● **Exercise brief**
Each line from the one holding "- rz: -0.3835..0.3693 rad" to the last line below must be restated word for word, and no picture may be included.
Dataset section start
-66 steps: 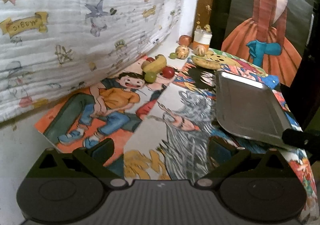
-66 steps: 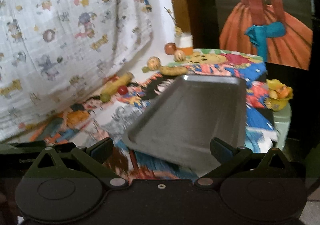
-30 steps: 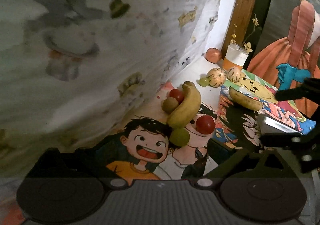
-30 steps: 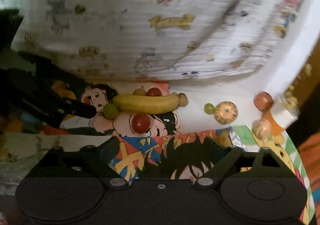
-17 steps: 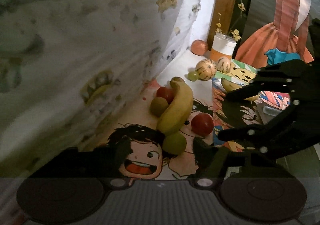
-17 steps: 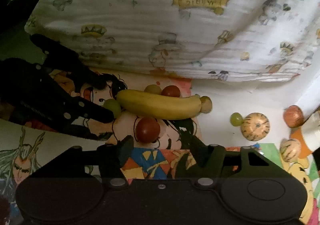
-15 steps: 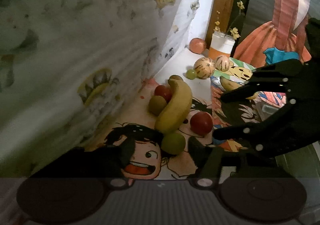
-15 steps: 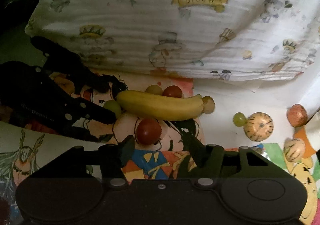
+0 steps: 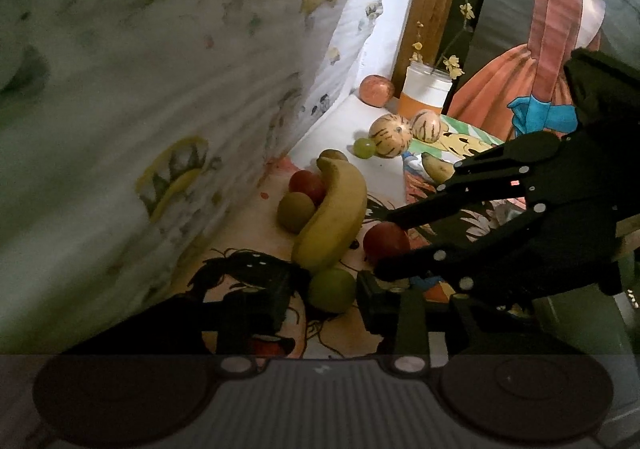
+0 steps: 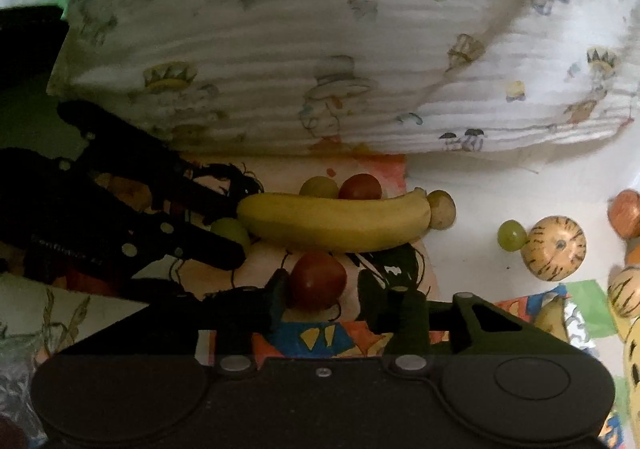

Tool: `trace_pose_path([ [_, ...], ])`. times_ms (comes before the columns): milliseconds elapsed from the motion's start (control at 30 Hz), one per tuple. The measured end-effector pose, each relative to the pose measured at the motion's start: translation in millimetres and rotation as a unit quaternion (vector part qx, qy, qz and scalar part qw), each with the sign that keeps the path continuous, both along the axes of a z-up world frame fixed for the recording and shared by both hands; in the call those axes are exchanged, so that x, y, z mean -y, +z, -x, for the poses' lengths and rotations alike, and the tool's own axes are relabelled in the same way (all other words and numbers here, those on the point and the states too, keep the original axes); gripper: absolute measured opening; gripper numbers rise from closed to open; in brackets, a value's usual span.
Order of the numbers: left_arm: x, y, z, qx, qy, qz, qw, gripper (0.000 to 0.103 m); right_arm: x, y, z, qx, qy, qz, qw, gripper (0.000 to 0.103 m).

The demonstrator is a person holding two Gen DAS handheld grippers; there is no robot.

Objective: Organize fruits
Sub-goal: 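Grasp the green grape with the left tool while the right tool grasps a red grape, then carry both grapes over the metal tray and open both tools to drop them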

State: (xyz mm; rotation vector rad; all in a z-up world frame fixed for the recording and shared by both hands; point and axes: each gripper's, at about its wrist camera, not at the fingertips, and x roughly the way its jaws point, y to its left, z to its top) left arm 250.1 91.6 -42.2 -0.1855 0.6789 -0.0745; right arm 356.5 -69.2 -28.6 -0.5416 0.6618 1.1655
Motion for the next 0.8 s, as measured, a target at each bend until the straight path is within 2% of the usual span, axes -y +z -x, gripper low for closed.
trace_pose_path([
  [133, -4, 1, 1, -0.006, 0.008, 0.020, 0.9997, 0.034, 2, 0, 0, -0.020, -0.016, -0.013, 1.000, 0.033],
  [167, -4, 1, 1, -0.008, 0.007, 0.027, 0.9996, 0.027, 5, 1, 0, -0.025, -0.023, -0.019, 0.999, 0.033],
  [367, 1, 2, 2, -0.024, 0.026, 0.050, 0.9982, 0.027, 32, 10, 14, -0.034, -0.066, -0.048, 0.996, 0.033],
  [467, 8, 5, 4, -0.022, 0.030, 0.046, 0.9982, 0.027, 53, 17, 26, -0.033, -0.099, -0.058, 0.993, 0.033],
  [667, 35, 20, 9, -0.009, 0.013, 0.050, 0.9986, 0.027, 107, 28, 43, -0.010, -0.183, -0.077, 0.980, 0.033],
  [800, 64, 29, 4, -0.001, -0.010, 0.059, 0.9982, 0.027, 144, 33, 45, 0.000, -0.254, -0.080, 0.964, 0.033],
])
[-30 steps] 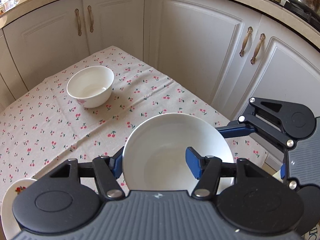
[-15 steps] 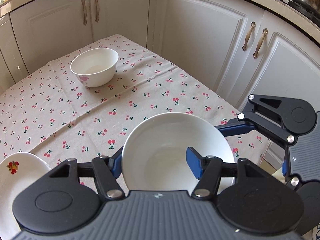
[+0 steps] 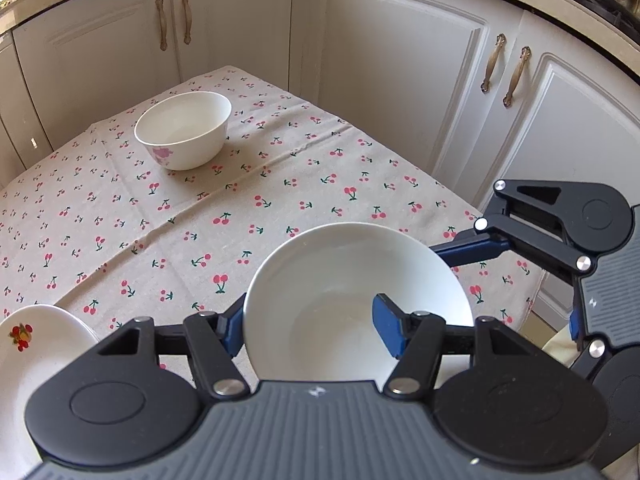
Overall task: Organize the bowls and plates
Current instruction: 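Lower the held bowl into the placed bowl with the left gripper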
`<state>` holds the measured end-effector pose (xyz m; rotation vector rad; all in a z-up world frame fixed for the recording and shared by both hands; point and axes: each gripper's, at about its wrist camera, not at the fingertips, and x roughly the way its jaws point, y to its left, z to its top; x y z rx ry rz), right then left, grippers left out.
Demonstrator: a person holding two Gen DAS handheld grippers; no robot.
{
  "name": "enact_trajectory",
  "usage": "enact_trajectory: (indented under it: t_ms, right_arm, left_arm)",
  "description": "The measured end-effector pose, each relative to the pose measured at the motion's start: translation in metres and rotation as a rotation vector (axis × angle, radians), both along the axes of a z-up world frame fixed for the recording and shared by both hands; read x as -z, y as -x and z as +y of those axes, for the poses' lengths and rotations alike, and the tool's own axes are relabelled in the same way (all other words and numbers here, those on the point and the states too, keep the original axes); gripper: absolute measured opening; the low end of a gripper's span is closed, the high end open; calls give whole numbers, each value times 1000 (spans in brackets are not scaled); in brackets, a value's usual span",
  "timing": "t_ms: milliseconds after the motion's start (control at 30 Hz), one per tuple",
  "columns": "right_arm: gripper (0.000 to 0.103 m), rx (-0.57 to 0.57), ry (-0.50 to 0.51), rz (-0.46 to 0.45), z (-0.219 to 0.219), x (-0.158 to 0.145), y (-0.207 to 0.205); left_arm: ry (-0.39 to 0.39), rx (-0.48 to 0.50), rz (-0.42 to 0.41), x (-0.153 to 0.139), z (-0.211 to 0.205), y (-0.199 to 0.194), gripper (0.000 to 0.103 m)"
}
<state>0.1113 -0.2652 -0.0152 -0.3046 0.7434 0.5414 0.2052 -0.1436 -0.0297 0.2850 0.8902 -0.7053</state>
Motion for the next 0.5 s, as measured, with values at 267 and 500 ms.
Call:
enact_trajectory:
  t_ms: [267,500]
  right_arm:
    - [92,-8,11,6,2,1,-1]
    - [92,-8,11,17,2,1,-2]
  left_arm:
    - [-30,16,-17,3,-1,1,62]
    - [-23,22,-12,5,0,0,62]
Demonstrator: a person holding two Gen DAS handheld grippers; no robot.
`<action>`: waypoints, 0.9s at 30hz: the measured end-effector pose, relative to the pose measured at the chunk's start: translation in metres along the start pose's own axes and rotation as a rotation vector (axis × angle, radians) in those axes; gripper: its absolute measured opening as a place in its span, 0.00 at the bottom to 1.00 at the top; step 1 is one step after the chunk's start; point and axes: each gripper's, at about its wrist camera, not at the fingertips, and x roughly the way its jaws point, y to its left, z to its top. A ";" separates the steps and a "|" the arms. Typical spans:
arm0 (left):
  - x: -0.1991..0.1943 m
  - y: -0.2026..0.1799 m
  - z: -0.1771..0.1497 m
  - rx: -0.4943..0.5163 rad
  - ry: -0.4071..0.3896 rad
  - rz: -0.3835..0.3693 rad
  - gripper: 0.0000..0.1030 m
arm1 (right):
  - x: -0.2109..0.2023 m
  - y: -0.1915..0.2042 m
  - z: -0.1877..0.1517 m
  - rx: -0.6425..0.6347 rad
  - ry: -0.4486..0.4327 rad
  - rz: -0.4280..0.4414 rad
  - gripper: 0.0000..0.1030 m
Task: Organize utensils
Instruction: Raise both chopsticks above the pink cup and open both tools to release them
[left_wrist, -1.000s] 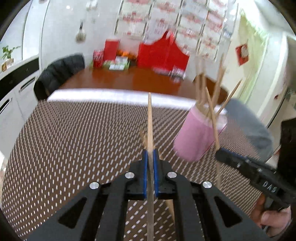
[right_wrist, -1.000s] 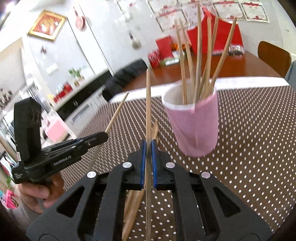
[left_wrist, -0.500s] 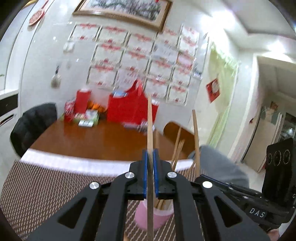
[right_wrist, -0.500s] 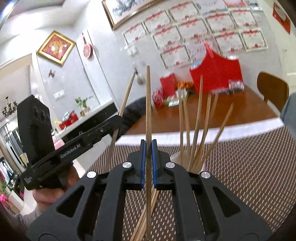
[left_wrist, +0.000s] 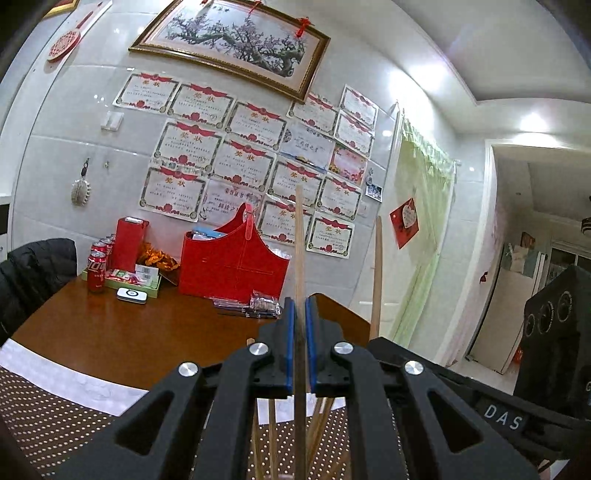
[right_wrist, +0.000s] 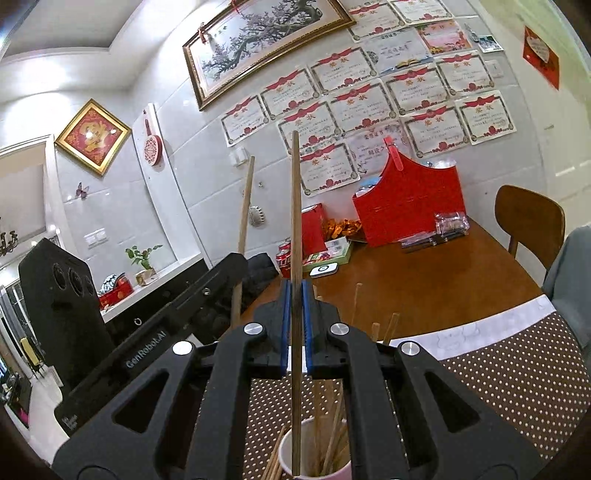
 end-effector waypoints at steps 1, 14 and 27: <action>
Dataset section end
● **Completed task**
  - rz: -0.3835..0.3693 rad
  - gripper: 0.0000..0.1030 m
arm1 (right):
  - x: -0.2109..0.2023 m
  - y: -0.1915..0.2042 m
  - z: -0.1877..0.1517 m
  - rx: -0.6425..0.6347 rad
  - ry: -0.4486..0.4327 rad
  - rz: -0.4280..0.4414 rad
  - gripper: 0.0000..0.1030 m
Task: Organize utensils
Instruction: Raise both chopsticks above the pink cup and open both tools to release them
[left_wrist, -1.000s] 
[right_wrist, -1.000s] 
[left_wrist, -0.500s] 
[right_wrist, -0.500s] 
[left_wrist, +0.000s] 
[right_wrist, +0.000s] 
 end-effector waypoints at steps 1, 14 and 27: <action>

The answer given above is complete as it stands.